§ **Work instructions**: Go through the listing and copy each line that has the string "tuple" in it.

── Stored data

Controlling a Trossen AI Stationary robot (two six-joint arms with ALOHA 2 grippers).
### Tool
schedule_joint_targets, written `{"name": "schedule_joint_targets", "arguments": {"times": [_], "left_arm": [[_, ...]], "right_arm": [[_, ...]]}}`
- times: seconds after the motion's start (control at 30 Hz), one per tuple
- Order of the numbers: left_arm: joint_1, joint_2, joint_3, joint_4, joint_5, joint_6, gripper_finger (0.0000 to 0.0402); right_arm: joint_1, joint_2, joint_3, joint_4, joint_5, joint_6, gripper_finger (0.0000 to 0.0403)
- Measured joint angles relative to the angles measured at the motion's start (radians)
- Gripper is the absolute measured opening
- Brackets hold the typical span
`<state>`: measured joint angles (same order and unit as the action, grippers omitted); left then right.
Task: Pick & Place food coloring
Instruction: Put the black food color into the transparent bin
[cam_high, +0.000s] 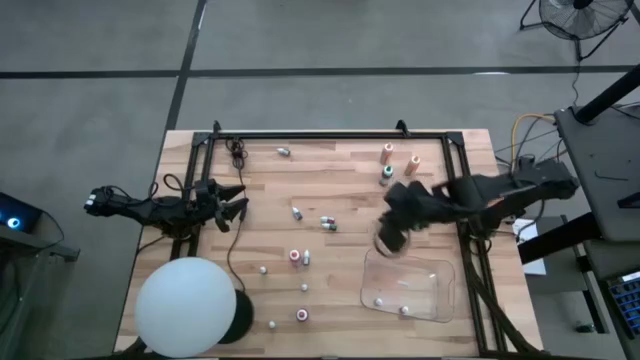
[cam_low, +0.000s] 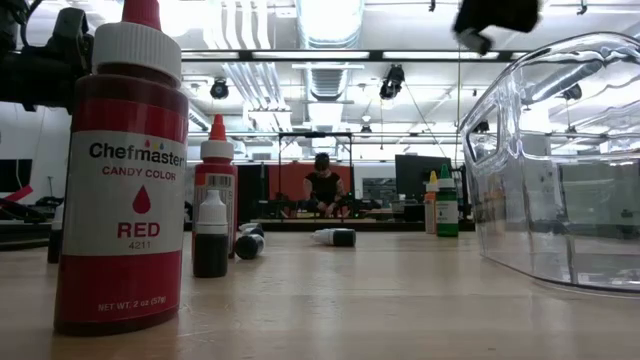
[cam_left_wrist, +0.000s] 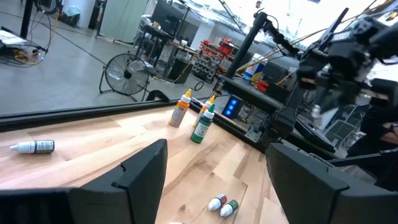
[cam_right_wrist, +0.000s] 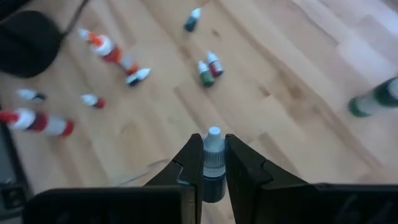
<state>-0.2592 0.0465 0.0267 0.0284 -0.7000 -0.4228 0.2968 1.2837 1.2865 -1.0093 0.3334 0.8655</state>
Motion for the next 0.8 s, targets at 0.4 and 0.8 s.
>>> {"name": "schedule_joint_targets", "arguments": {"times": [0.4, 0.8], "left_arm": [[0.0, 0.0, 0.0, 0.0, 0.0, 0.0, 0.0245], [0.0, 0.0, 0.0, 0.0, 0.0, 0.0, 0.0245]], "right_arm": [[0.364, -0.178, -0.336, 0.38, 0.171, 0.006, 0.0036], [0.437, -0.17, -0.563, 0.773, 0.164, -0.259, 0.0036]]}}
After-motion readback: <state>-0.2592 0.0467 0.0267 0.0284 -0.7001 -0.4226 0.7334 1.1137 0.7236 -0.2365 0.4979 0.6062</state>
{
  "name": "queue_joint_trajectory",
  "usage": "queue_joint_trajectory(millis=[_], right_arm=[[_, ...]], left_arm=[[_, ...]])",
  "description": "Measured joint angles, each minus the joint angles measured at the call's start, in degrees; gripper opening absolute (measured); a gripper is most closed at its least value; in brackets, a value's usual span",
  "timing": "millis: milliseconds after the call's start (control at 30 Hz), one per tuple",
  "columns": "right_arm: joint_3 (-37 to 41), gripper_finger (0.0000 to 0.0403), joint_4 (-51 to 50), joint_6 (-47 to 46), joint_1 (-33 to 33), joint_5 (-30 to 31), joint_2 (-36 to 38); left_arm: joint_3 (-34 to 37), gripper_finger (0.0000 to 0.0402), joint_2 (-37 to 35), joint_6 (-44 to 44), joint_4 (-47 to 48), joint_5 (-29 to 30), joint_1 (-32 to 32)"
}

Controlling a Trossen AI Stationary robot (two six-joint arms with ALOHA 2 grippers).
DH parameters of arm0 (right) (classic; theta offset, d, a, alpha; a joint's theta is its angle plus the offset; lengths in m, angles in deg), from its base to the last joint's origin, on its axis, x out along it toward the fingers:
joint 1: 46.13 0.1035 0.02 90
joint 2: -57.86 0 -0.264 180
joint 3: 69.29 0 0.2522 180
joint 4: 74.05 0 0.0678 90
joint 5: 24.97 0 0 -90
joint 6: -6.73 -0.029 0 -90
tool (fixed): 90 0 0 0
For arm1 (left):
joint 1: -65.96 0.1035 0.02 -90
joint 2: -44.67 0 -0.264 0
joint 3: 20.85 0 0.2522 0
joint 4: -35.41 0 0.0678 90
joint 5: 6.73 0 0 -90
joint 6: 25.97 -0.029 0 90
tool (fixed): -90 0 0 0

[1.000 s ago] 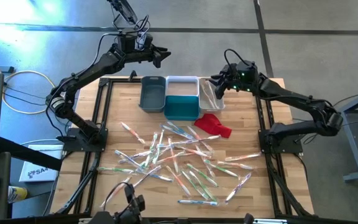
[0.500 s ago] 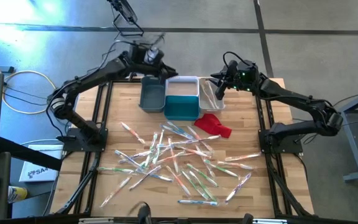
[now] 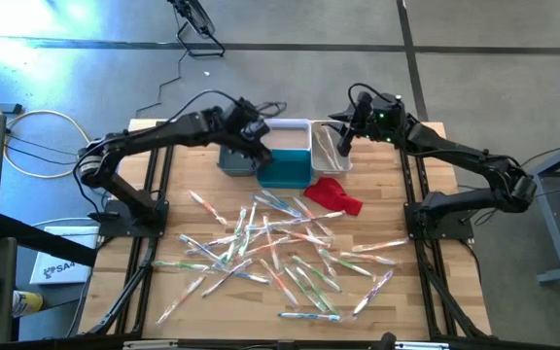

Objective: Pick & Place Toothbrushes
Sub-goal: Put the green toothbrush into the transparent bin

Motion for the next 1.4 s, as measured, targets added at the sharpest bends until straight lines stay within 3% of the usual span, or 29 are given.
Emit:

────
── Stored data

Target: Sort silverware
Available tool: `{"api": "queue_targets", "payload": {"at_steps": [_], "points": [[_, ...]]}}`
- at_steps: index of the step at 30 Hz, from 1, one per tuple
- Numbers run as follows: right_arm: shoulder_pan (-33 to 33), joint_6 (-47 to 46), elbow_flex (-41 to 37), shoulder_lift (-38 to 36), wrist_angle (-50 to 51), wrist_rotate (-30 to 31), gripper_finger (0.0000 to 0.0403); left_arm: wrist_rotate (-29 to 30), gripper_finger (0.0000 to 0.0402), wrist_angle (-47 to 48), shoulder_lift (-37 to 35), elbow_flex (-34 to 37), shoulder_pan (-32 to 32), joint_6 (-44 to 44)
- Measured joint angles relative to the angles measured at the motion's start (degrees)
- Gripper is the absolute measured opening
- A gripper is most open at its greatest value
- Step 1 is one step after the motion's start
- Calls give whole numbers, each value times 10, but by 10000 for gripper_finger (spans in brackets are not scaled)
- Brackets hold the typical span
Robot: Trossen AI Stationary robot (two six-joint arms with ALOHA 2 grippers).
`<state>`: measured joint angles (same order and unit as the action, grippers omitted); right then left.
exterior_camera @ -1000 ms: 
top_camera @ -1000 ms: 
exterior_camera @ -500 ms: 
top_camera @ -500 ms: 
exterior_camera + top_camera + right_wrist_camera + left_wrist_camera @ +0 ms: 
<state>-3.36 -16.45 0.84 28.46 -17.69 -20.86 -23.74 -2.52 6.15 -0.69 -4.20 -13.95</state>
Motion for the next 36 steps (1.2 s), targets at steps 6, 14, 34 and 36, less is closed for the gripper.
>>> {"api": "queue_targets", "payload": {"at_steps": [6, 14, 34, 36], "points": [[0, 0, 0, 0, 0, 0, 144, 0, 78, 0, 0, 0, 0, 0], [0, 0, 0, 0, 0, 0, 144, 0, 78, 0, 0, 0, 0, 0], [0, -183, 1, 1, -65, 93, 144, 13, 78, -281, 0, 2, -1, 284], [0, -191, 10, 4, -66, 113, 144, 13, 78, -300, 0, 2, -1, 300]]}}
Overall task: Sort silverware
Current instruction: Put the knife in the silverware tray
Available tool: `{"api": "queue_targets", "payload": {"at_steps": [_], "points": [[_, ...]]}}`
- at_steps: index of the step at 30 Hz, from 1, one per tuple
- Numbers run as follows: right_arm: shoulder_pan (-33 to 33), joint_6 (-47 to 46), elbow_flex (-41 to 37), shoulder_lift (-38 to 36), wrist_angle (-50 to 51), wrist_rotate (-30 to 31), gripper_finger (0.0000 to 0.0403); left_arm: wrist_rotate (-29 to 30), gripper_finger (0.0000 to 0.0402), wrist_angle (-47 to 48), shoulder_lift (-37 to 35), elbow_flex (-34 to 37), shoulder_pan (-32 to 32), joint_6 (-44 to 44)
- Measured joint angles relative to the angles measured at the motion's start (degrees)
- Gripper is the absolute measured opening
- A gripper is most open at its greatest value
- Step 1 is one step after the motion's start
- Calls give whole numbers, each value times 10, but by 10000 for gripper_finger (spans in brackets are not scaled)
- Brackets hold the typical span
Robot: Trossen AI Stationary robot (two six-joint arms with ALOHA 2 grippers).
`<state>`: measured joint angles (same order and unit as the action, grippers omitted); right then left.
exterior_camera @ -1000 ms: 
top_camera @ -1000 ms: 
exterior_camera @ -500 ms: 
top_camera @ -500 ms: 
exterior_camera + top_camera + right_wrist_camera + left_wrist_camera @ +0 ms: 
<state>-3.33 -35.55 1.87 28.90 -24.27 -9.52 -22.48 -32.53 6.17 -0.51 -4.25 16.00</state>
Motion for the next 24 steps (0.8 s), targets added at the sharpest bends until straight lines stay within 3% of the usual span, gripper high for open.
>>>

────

§ **Exercise response**:
- times: seconds after the motion's start (control at 30 Hz), one per tuple
  "timing": "millis: milliseconds after the call's start (control at 30 Hz), one per tuple",
- at_steps: index of the step at 30 Hz, from 1, one per tuple
- at_steps: index of the step at 30 Hz, from 1, one per tuple

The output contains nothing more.